Pocos de los punitivistas recuerdan a Hannah Arendt y su controversial texto Einchmann en Jerusalén donde nos explica las raíces más banales de lo que nombramos lo que nos encanta castigar, el mal. Ella se convierte en la defensora del acusado que nos recuerda que por más aficionados que encarcelen, el problema de fondo no se genera construyendo ciclos perpetuos de violencia, sino mirando en otra dirección, pensándonos en colectivo y tratando de organizar actividades que la combatan.

La narrativa de la justa épica deportiva poco y nada sirve para reflexionar sobre las violencias que ejercemos y se ejercen sobre nosotras y nosotros. Cuando los equipos deportivos quieren causar miedo, o imponer desde sus logos, nombres, atuendos y estadios a sus rivales, es que apelamos al lado que suele decirse más primitivo del hombre, sí, del hombre porque al resto de la humanidad, por fortuna, aún no les devora la imperante necesidad de ejercer la violencia para que, como en el coliseo romano, sean considerados dignos de la muerte más sagrada, o de la libertad total.

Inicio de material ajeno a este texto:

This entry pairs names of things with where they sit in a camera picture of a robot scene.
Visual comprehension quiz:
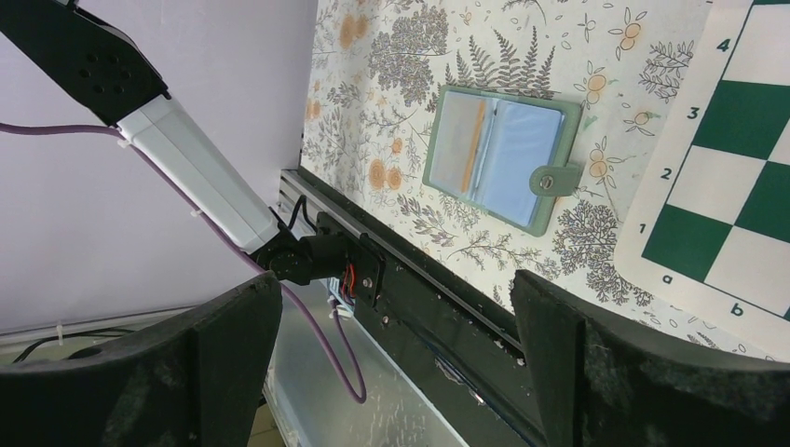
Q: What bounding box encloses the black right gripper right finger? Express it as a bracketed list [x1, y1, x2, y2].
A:
[511, 270, 789, 446]

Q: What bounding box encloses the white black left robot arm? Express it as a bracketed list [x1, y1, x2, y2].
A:
[1, 1, 384, 302]

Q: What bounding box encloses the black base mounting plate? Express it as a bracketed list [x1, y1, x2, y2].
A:
[281, 169, 546, 446]

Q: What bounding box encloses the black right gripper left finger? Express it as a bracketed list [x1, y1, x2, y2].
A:
[1, 273, 282, 446]

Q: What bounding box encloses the green white chessboard mat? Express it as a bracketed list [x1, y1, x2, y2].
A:
[614, 1, 789, 361]

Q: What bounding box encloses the floral patterned tablecloth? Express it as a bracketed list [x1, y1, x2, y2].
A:
[301, 1, 789, 360]

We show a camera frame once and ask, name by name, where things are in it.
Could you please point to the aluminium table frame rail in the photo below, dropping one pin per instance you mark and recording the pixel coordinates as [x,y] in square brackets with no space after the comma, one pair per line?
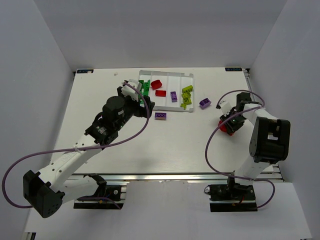
[182,147]

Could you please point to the purple rounded brick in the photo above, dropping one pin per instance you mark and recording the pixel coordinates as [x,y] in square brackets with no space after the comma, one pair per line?
[204,103]

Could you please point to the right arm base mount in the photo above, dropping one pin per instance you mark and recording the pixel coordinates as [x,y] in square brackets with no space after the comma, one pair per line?
[231,198]

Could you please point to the red stepped brick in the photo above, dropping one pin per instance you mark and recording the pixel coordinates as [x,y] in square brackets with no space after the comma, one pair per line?
[224,129]

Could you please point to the dark label sticker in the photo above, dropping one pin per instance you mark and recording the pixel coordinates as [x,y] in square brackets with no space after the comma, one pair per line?
[233,69]
[84,71]

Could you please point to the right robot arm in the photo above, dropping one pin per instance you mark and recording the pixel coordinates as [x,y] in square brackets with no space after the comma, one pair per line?
[269,143]

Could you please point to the dark label sticker left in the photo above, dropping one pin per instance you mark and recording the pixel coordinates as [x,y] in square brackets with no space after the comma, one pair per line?
[84,71]

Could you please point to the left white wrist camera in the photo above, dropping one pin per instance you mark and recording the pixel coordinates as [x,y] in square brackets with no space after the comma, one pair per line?
[130,88]

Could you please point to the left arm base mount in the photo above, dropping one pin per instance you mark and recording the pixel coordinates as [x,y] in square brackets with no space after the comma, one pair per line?
[106,197]

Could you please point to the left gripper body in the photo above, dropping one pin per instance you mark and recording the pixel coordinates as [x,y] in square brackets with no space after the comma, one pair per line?
[141,106]

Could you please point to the lime 2x2 brick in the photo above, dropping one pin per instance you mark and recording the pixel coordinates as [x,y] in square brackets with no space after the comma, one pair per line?
[186,95]

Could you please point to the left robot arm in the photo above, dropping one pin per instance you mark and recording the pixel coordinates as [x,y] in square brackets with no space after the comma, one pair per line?
[49,188]

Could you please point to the purple curved brick with print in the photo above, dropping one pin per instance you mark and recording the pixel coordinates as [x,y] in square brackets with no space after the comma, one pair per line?
[173,96]

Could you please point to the green 2x4 brick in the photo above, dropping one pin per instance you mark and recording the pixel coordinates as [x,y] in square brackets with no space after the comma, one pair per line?
[145,87]

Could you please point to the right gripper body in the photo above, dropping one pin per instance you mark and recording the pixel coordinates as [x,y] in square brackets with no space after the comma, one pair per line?
[231,124]

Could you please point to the white divided sorting tray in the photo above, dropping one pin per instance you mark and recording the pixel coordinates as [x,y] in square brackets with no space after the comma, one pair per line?
[172,83]

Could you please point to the purple 2x3 brick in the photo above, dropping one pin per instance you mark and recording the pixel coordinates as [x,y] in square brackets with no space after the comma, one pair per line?
[160,116]

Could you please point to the lime 2x4 brick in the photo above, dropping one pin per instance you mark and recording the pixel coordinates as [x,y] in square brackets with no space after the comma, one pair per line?
[187,89]

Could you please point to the red 2x4 brick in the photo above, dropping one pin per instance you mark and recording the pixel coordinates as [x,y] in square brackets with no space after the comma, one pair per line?
[160,93]

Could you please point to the dark label sticker right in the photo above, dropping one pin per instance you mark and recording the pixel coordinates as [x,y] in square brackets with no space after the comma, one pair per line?
[233,69]

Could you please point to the red flower brick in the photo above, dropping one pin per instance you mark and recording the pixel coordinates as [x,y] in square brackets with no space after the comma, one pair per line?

La violencia es la última frontera. Ejercemos el poder físico sobre las demás personas cuando ya ni sentimos, ni pensamos, sólo queremos imponer con toda la fuerza de nuestra voluntad corporal los resentimientos, dolores y frustraciones que nunca nos enseñaron a transitar. En algunas disciplinas deportivas podemos obtener otros aprendizajes, se suele agradecer al contrario, e inclusive inclinar la cabeza en señal de respeto, abriéndonos a toda vulnerabilidad, antes y después de la justa deportiva, la cual bien podría terminar con felicitaciones para ambos bandos, vencedores y vencidos que aprenden mutuamente de las virtudes físicas de sus contrarios; sin embargo, nos dejamos vencer por la violencia normalizada que a través de un bombardeo de discursos nos susurra a la cola ¿por qué no aprovechar un instante, cuando el enemigo es más endeble, para dar un golpe en la mesa?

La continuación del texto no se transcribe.